Does not modify the original string.
.NET Fiddle for the code below
using System;
using System.Linq;
public static class StringExtensions
{
/// <summary>
/// Converts a string to PascalCase
/// </summary>
/// <param name="str">String to convert</param>
public static string ToPascalCase(this string str){
// Replace all non-letter and non-digits with an underscore and lowercase the rest.
string sample = string.Join("", str?.Select(c => Char.IsLetterOrDigit(c) ? c.ToString().ToLower() : "_").ToArray());
// Split the resulting string by underscore
// Select first character, uppercase it and concatenate with the rest of the string
var arr = sample?
.Split(new []{'_'}, StringSplitOptions.RemoveEmptyEntries)
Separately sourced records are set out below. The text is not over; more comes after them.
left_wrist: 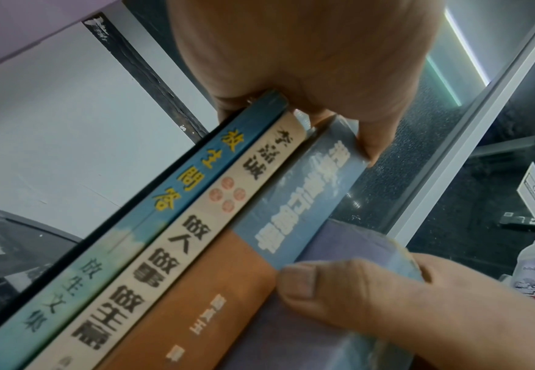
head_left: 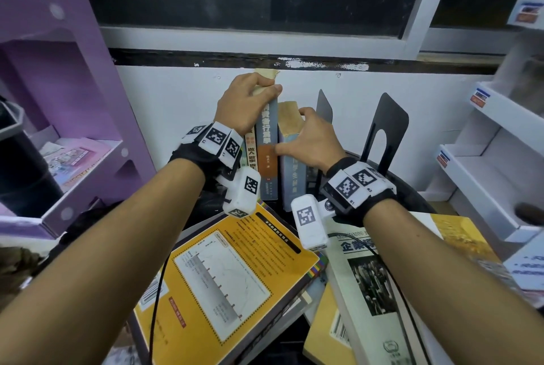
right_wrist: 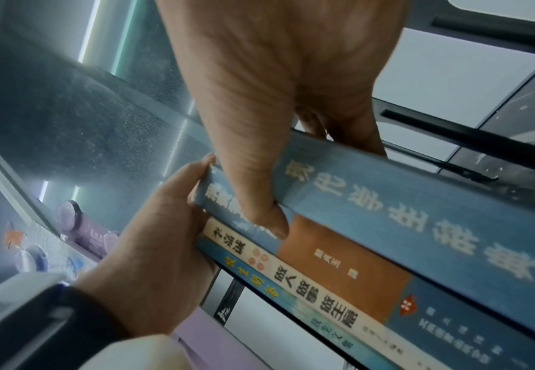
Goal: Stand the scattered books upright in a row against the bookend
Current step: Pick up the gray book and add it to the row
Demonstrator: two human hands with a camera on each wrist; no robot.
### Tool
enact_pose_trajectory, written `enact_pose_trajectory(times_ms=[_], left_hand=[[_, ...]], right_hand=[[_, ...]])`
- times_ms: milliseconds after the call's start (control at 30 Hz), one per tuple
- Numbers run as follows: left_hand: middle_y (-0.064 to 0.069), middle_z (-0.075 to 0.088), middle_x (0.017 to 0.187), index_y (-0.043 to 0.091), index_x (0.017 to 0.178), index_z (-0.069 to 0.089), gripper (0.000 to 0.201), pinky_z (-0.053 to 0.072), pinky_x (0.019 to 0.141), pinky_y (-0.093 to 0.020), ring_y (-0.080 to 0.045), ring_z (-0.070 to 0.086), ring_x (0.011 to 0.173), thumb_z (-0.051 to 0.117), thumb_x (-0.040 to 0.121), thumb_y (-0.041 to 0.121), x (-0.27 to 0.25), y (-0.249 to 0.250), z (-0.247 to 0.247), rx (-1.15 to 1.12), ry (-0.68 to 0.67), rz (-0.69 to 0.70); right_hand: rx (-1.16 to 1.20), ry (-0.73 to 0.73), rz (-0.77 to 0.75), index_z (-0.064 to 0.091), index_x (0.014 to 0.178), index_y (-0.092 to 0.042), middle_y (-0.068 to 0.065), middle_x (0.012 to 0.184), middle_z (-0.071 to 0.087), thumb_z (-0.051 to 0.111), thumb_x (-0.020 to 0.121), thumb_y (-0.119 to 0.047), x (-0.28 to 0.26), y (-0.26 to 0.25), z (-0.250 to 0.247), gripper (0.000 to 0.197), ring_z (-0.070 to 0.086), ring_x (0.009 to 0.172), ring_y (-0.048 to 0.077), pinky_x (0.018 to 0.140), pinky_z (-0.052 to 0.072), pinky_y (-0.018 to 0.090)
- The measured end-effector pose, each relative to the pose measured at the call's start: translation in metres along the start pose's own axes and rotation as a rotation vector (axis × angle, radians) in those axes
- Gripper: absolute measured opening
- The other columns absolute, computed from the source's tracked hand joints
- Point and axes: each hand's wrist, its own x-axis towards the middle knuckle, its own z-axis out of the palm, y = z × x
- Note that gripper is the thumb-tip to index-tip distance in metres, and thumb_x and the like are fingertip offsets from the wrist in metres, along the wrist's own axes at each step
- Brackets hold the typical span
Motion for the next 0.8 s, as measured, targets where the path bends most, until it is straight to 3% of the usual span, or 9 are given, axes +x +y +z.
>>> enact_pose_trajectory(times_ms=[133,267,367,567,667,800], left_hand=[[0.007,0.054,0.123,0.034,0.1,0.063,0.025,0.038,0.104,-0.042,-0.011,0.051,0.114,0.053,0.085,0.053,0.0,0.001,-0.001,-0.004,-0.013,-0.007],[0.008,0.053,0.121,0.033,0.102,0.064,0.024,0.038,0.105,-0.041,-0.011,0.05,0.115,0.055,0.087,0.05,0.0,0.001,0.0,-0.013,-0.016,-0.016],[0.007,0.053,0.122,0.032,0.104,0.064,0.027,0.037,0.106,-0.04,-0.011,0.05,0.116,0.055,0.087,0.05,0.0,0.001,0.001,-0.015,-0.015,-0.019],[0.007,0.053,0.123,0.033,0.105,0.065,0.028,0.037,0.104,-0.04,-0.011,0.05,0.115,0.054,0.086,0.051,0.001,0.0,0.001,-0.012,-0.016,-0.008],[0.008,0.054,0.123,0.032,0.105,0.065,0.03,0.038,0.103,-0.039,-0.011,0.05,0.114,0.054,0.085,0.052,0.002,0.0,0.002,-0.016,-0.018,-0.001],[0.008,0.054,0.122,0.033,0.103,0.064,0.03,0.038,0.102,-0.038,-0.01,0.05,0.113,0.053,0.084,0.052,0.002,-0.002,0.002,-0.019,-0.012,0.007]], right_hand=[[-0.034,-0.062,0.016,0.035,0.139,-0.013,0.004,0.122,0.056,0.086,0.063,-0.037,-0.002,0.001,-0.004,0.094,0.054,0.11,0.021,0.082,0.046,0.027],[0.002,-0.151,0.064,0.023,0.147,-0.021,0.001,0.119,0.054,0.087,0.063,-0.03,-0.003,0.003,-0.008,0.106,0.055,0.098,0.019,0.069,0.049,0.03],[0.045,-0.115,0.06,0.029,0.145,-0.022,-0.002,0.109,0.054,0.085,0.066,-0.027,-0.004,0.005,-0.006,0.097,0.053,0.095,0.016,0.072,0.044,0.024],[0.145,-0.044,0.043,0.044,0.13,-0.021,-0.001,0.11,0.062,0.084,0.067,-0.024,-0.001,0.009,0.004,0.075,0.058,0.098,0.017,0.078,0.045,0.022],[0.14,-0.042,0.034,0.044,0.131,-0.021,0.0,0.113,0.062,0.086,0.066,-0.025,0.003,0.01,0.005,0.077,0.058,0.1,0.017,0.078,0.044,0.022],[0.144,-0.042,0.02,0.043,0.132,-0.021,0.001,0.118,0.063,0.089,0.061,-0.03,0.01,0.012,0.01,0.085,0.059,0.107,0.019,0.088,0.048,0.027]])
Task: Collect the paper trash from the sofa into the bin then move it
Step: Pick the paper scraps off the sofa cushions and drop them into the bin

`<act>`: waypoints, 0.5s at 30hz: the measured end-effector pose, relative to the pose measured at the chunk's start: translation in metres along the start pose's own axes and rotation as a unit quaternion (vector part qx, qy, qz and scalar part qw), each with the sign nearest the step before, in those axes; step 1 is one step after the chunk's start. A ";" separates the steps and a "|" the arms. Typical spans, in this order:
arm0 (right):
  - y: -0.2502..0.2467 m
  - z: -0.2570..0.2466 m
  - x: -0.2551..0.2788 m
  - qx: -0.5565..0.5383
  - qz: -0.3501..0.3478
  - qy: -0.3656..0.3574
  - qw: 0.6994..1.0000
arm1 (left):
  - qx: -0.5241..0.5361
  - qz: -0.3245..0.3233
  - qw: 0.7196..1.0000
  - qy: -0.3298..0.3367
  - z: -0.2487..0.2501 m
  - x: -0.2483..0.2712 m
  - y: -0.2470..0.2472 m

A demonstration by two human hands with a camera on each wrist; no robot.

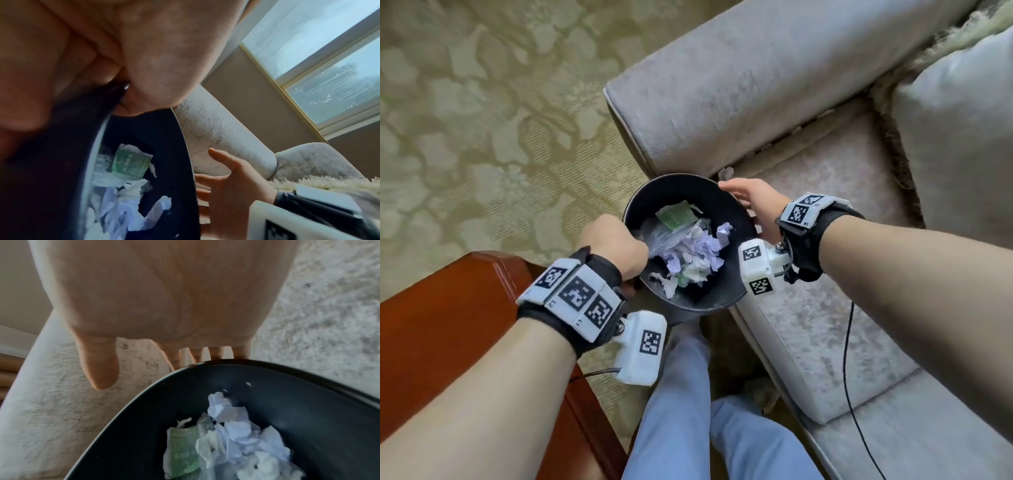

.Select(s => $"{s.Substring(0, 1).ToUpper()}{s.Substring(1)}");
// Join the resulting collection
sample = string.Join("", arr);
return sample;
}
}
public class Program
{
public static void Main()
{
Console.WriteLine("WARD_VS_VITAL_SIGNS".ToPascalCase()); // WardVsVitalSigns
Console.WriteLine("Who am I?".ToPascalCase()); // WhoAmI
Console.WriteLine("I ate before you got here".ToPascalCase()); // IAteBeforeYouGotHere
Console.WriteLine("Hello|Who|Am|I?".ToPascalCase()); // HelloWhoAmI
Console.WriteLine("Live long and prosper".ToPascalCase()); // LiveLongAndProsper
Console.WriteLine("Lorem ipsum dolor sit amet, consectetur adipiscing elit.".ToPascalCase()); // LoremIpsumDolorSitAmetConsecteturAdipiscingElit
}
}
var xs = "WARD_VS_VITAL_SIGNS".Split('_');
var q =
from x in xs
let first_char = char.ToUpper(x[0])
let rest_chars = new string(x.Skip(1).Select(c => char.ToLower(c)).ToArray())
select first_char + rest_chars;
Some answers are correct but I really don't understand why they set the text to LowerCase first, because the ToTitleCase will handle that automatically:
var text = "WARD_VS_VITAL_SIGNS".Replace("_", " ");
TextInfo textInfo = CultureInfo.CurrentCulture.TextInfo;
text = textInfo.ToTitleCase(text).Replace(" ", string.Empty);
Console.WriteLine(text);
You can use this:
public static string ConvertToPascal(string underScoreString)
{
string[] words = underScoreString.Split('_');
StringBuilder returnStr = new StringBuilder();
foreach (string wrd in words)
{
returnStr.Append(wrd.Substring(0, 1).ToUpper());
returnStr.Append(wrd.Substring(1).ToLower());
}
return returnStr.ToString();
}
This answer understands that there are Unicode categories which can be tapped while processing the text to ignore the connecting characters such as - or _. In regex parlance it is \p (for category) then the type which is {Pc} for punctuation and connector type character; \p{Pc} using our MatchEvaluator which is kicked off for each match within a session.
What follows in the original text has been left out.